Güran Ömer, Güven Serçin, Kırmızıbekmez Heves, Akgün Doğan Özlem, Karadeniz Bilgin Leyla
University of Health Sciences Türkiye, Ümraniye Training and Research Hospital, Clinic of Neonatology, İstanbul, Türkiye
University of Health Sciences Türkiye, Ümraniye Training and Research Hospital, Clinic of Paediatric Nephrology, İstanbul, Türkiye
J Clin Res Pediatr Endocrinol. 2025 Mar 19;17(1):91-96. doi: 10.4274/jcrpe.galenos.2023.2022-11-22. Epub 2023 Feb 23.

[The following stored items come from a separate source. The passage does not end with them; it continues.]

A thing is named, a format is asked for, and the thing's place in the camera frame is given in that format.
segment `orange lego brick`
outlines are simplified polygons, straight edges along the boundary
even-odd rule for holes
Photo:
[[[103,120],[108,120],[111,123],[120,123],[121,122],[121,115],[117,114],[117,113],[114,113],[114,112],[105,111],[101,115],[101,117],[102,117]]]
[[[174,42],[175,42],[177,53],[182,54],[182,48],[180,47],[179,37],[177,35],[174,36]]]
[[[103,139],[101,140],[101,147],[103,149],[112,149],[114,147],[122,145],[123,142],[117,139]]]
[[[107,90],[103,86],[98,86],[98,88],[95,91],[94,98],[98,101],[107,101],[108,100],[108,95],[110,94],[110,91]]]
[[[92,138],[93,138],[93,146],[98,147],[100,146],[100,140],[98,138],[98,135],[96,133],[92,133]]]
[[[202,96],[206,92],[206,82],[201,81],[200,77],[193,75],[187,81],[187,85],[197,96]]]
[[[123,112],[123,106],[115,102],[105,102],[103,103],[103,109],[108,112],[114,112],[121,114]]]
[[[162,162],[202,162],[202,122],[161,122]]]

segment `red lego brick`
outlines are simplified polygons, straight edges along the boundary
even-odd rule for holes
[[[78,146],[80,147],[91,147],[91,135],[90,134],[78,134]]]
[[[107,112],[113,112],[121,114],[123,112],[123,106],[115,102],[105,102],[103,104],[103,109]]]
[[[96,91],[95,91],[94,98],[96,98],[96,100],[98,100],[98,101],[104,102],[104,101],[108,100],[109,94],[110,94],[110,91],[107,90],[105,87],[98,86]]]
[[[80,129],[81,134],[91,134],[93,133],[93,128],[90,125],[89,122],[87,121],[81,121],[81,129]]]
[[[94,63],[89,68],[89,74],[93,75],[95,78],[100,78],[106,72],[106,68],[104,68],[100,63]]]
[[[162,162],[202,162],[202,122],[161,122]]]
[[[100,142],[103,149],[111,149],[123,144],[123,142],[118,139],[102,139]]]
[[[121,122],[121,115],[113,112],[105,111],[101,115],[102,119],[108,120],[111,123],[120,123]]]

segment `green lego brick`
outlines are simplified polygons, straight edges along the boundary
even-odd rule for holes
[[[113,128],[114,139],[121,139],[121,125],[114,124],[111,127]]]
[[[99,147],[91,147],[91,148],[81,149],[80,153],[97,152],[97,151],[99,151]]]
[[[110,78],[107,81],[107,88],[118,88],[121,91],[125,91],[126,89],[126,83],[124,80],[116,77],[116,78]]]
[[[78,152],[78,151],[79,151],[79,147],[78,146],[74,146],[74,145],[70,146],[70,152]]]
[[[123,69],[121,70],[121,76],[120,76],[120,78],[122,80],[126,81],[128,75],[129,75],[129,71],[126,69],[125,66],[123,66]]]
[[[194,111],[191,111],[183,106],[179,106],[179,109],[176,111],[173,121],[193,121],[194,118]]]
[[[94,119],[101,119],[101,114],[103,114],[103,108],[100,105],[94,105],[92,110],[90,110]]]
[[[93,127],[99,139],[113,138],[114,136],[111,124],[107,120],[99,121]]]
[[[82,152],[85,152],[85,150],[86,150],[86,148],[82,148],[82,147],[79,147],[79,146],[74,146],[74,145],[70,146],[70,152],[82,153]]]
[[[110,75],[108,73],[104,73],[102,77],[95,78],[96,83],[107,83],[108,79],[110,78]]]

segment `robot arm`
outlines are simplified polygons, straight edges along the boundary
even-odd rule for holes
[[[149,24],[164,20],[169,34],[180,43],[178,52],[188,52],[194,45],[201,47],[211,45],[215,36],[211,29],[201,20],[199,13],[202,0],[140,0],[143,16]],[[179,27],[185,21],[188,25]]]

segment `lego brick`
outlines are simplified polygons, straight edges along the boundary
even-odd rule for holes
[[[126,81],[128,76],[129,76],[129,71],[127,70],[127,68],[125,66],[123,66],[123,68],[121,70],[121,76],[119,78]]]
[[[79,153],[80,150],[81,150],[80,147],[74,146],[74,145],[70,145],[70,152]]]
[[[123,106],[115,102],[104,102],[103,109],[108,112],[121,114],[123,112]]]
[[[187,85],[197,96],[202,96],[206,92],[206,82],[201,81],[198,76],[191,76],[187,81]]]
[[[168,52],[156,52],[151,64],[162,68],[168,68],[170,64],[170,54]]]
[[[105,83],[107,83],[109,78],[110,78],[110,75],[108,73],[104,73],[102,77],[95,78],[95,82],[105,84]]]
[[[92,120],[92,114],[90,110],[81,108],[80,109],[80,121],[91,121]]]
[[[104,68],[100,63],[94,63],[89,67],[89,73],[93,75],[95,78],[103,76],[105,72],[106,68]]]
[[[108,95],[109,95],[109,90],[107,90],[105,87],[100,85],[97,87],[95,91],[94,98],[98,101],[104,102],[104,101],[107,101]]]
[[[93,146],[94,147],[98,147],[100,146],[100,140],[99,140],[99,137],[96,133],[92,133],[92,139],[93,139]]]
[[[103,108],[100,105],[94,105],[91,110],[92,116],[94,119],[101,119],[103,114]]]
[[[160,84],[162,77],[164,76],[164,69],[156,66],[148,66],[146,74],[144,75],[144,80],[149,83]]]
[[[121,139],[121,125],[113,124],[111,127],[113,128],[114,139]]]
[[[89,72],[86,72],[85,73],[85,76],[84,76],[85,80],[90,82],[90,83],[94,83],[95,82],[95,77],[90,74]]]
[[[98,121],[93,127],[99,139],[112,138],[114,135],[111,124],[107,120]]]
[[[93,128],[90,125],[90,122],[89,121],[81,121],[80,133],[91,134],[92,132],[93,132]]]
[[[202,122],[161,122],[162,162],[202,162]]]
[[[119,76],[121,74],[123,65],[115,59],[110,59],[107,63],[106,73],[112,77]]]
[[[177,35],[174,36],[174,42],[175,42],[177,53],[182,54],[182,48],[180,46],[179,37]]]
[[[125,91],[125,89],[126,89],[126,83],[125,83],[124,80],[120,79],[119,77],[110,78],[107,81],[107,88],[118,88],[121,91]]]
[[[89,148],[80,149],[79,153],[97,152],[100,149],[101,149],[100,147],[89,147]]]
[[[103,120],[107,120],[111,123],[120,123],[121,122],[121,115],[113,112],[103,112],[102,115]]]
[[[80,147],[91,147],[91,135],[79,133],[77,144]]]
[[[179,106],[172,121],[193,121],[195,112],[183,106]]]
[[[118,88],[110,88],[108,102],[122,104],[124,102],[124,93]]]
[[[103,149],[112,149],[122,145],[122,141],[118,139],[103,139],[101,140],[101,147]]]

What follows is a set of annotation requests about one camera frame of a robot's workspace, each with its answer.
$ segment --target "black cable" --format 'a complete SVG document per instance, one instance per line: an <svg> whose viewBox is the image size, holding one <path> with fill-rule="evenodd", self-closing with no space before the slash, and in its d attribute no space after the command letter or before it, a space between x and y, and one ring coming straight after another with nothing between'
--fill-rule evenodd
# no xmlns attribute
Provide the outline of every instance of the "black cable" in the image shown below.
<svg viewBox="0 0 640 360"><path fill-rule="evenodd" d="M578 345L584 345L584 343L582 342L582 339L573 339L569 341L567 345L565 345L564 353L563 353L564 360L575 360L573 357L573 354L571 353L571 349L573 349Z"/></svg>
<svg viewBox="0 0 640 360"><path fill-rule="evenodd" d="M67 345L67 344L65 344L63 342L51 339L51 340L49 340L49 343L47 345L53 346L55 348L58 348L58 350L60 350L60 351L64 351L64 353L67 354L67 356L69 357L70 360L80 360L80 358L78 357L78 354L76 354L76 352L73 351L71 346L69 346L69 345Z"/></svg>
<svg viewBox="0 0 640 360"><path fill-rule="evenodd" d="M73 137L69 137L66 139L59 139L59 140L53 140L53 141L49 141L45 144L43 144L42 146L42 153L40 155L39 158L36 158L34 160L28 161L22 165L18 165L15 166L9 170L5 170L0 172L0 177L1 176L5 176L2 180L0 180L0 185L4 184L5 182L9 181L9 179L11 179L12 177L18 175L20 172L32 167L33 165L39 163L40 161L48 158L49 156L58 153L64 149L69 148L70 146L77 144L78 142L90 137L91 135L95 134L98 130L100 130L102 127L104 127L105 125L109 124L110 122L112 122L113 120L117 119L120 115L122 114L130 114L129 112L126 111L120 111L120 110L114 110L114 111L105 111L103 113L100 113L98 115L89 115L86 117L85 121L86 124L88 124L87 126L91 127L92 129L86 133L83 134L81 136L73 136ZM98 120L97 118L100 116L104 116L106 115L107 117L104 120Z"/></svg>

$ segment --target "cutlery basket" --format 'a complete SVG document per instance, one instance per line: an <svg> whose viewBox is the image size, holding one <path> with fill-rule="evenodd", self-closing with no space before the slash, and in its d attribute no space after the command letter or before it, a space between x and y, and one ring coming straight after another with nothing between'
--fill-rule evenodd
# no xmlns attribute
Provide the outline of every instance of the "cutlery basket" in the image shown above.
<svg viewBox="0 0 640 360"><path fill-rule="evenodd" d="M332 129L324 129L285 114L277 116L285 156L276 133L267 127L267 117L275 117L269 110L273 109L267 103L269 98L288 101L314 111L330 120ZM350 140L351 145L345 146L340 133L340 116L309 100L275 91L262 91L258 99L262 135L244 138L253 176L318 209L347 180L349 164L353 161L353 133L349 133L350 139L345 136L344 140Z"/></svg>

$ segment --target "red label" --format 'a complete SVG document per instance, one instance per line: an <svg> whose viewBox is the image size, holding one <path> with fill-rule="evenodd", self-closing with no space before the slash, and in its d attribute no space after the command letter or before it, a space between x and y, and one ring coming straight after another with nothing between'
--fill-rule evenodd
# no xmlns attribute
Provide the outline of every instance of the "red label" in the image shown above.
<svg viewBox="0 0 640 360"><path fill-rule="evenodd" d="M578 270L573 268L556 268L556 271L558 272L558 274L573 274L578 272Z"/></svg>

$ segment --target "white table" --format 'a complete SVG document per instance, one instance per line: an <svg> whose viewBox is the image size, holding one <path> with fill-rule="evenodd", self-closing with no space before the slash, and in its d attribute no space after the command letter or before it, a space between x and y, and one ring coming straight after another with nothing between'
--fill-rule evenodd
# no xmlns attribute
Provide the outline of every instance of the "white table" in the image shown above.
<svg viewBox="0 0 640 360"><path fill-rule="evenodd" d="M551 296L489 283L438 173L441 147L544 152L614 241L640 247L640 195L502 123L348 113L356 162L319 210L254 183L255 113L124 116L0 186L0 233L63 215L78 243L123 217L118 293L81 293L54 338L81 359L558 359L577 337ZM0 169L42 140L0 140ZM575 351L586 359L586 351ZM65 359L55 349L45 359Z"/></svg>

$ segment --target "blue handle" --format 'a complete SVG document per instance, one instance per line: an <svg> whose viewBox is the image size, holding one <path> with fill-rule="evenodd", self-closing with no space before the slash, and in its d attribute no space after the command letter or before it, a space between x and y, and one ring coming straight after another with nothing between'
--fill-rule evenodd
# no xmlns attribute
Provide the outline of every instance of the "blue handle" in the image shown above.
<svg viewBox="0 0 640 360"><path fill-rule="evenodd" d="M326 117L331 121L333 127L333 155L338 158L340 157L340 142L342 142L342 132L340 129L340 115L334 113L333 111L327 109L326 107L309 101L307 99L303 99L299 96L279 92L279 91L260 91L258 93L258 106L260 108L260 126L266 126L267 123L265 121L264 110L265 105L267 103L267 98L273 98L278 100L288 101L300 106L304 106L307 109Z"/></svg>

Congenital nephrogenic diabetes insipidus (NDI) is a rare cause of hypernatremia in newborns. Central diabetes insipidus (CDI) is the main differential diagnosis in NDI, however NDI responds poorly to desmopressin acetate (DDAVP) treatment, while this is the mainstay of CDI management. Therefore, early and correct diagnosis of NDI is important to avoid the complications of inappropriate therapy. We report a newborn with hypernatremia and hypotonic polyuria. The patient was initially responsive but subsequently unresponsive to intranasal DDAVP treatment in terms of both urine output and serum sodium levels. A novel hemizygous missense mutation (c.632T>C, p.L211P) in the gene was found in both the baby and his mother, and the diagnosis of congenital NDI was established. After hydrochlorothiazide treatment and hypo-osmolar formula were given, urine volume was decreased, and serum sodium levels were normalized. Early recognition and appropriate management of NDI may prevent complications of hypernatremic dehydration in young infants.
先天性肾性尿崩症(NDI)是新生儿高钠血症的罕见病因。中枢性尿崩症(CDI)是NDI的主要鉴别诊断,但NDI对醋酸去氨加压素(DDAVP)治疗反应不佳,而这是CDI治疗的主要手段。因此,早期正确诊断NDI对于避免不适当治疗的并发症很重要。我们报告了一名患有高钠血症和低渗性多尿的新生儿。该患者最初有反应,但随后在尿量和血清钠水平方面对鼻内DDAVP治疗无反应。在婴儿及其母亲中均发现了该基因的一种新的半合子错义突变(c.632T>C,p.L211P),从而确立了先天性NDI的诊断。给予氢氯噻嗪治疗和低渗配方奶后,尿量减少,血清钠水平恢复正常。早期识别和适当管理NDI可预防幼儿高钠性脱水的并发症。